Maps, as I mentioned in my Breath of the Wild post, are tricky things. Metrically precise though they are, they often fail to accurately represent the sorts of labor involved in using a human body to get around places. Miasmata gets this right, splitting the difference in a way that is, to me, supremely satisfying. A diligent attitude towards charting one’s surroundings will be rewarded with the gradual completion of an in-game map. This is a pleasure in its own right, tickling a psychological sense of completionism, as well as giving us access to a map that is, if nothing else, a pleasing aesthetic object, filled with color and fine detail. But taking even just a few steps in the game reinforces the limits of this map’s efficacy. It can orient us, in the vaguest of ways. But it in no ways accounts for our body’s beleaguered and weakened effectivities. This map can’t communicate to us just how hard it is to get through that next patch of forest, with its frequent steep drop-offs and rocky outcroppings.
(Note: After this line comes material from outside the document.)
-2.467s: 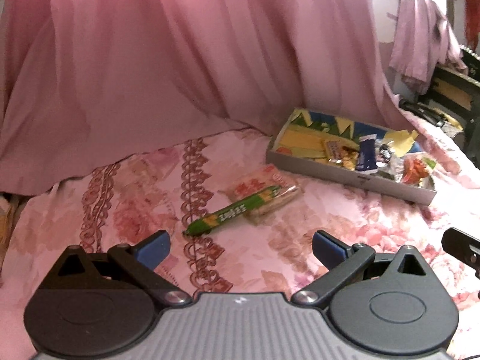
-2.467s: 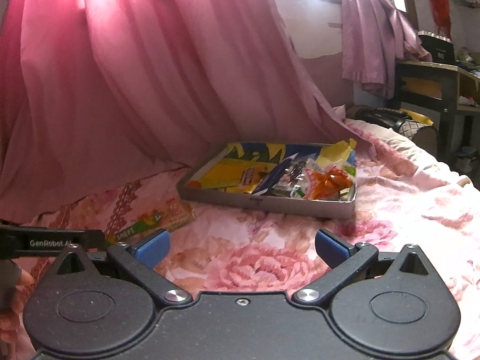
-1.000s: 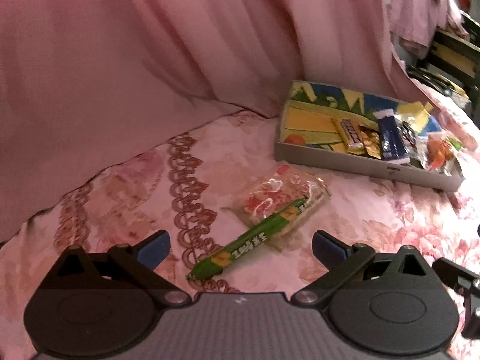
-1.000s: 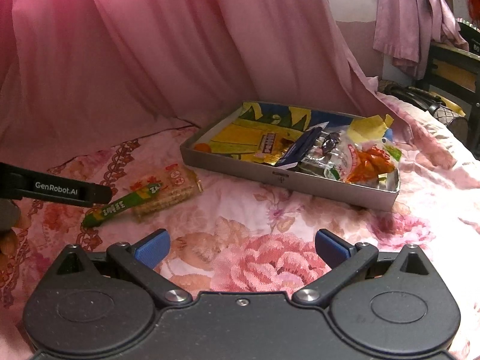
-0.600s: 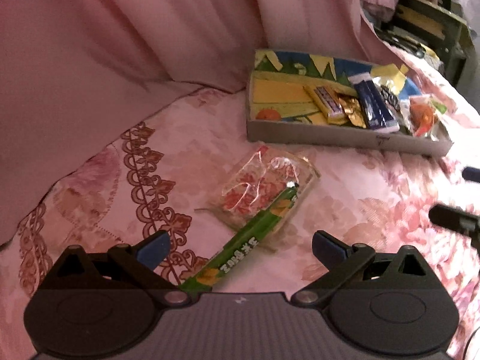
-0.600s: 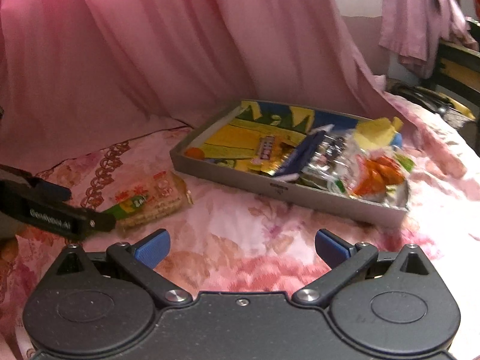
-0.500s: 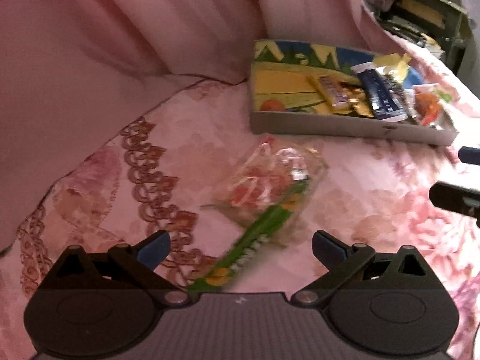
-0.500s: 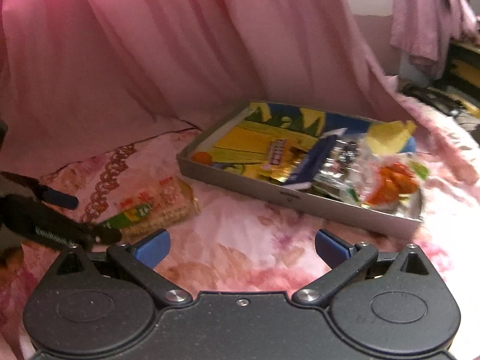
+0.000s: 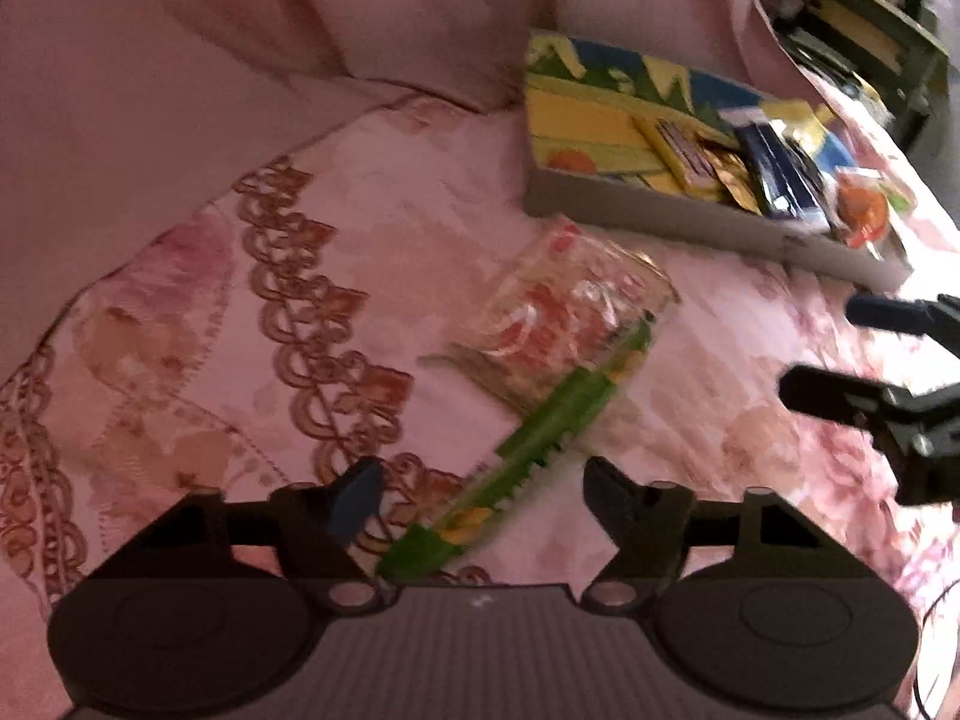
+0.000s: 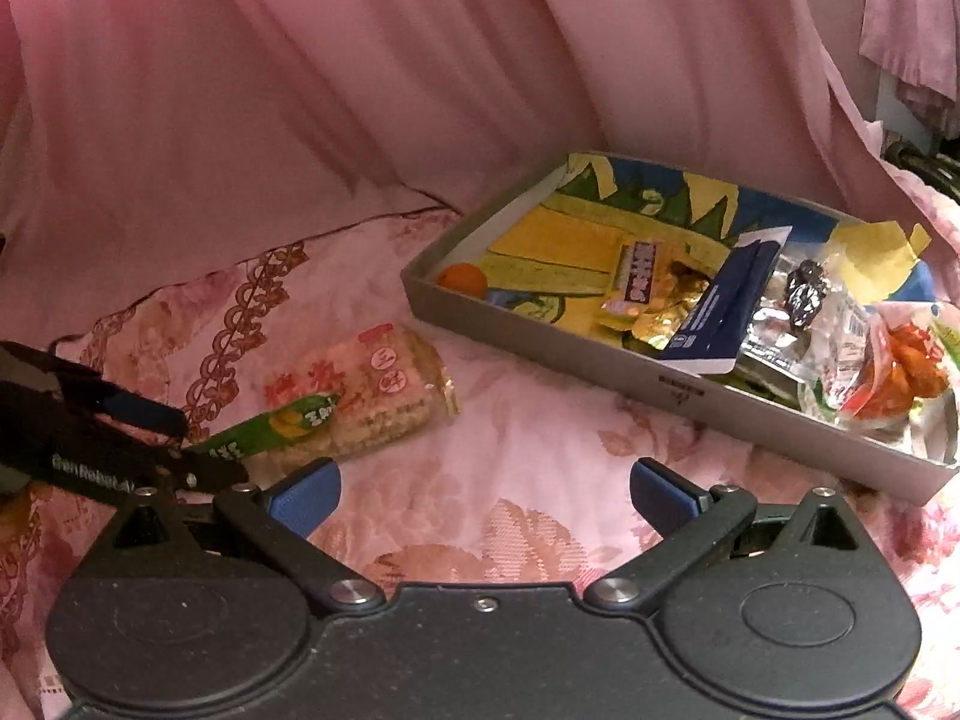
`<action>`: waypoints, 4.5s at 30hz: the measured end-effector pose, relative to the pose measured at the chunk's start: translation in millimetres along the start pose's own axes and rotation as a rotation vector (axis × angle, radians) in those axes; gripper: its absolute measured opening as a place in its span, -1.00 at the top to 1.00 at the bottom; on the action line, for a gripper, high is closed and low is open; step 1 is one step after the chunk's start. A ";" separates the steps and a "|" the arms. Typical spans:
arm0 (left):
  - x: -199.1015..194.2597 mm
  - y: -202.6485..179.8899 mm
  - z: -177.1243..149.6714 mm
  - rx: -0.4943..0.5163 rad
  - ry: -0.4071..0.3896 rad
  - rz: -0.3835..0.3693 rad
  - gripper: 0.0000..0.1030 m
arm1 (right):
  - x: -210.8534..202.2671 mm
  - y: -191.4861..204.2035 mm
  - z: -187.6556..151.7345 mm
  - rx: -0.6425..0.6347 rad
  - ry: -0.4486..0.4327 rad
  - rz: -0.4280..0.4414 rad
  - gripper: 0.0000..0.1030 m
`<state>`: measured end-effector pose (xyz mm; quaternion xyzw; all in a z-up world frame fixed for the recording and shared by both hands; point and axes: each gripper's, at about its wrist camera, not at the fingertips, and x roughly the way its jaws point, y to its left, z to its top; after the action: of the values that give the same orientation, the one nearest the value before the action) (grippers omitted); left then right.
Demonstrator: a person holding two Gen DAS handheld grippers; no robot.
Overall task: Organize snacks
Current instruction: 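Grasp the green sausage stick with the left tool while the right tool grasps the rice-cracker packet, then carry the sausage stick and rice-cracker packet over the tray, then lower both snacks into the tray and open both tools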
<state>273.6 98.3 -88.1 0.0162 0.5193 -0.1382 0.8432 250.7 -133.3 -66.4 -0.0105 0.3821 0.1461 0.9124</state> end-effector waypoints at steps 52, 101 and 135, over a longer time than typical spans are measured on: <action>1.0 52.9 -21.5 -0.526 -0.009 -0.127 0.62 | 30.1 47.7 -13.4 -0.029 0.174 0.010 -0.49; 35.4 -44.0 134.0 -0.220 -0.423 -0.266 0.64 | 21.1 -49.1 68.3 -0.030 -0.350 -0.315 -0.44; 98.9 -45.6 137.6 -0.211 -0.211 -0.259 0.56 | 80.8 -52.3 56.6 -0.130 -0.194 -0.378 -0.50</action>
<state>423.8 9.6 -106.5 -0.1536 0.4372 -0.1912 0.8653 358.1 -155.1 -87.8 -0.1266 0.2734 -0.0029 0.9535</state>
We must always keep in mind that extra site of knowledge, about the limits of our abilities.
Miasmata encourages its players to be methodical across various registers: methodical in collecting and studying flora, methodical in synthesizing medicine, methodical in keeping one’s virtual body hydrated and rested, methodical in filling out its map, methodical in reading the tiniest bumps and divots along the forest floor while charting a path forward. I have found that the pleasures of the game suit my personality well—and, on top of it all, it’s pretty. That’s never a bad thing.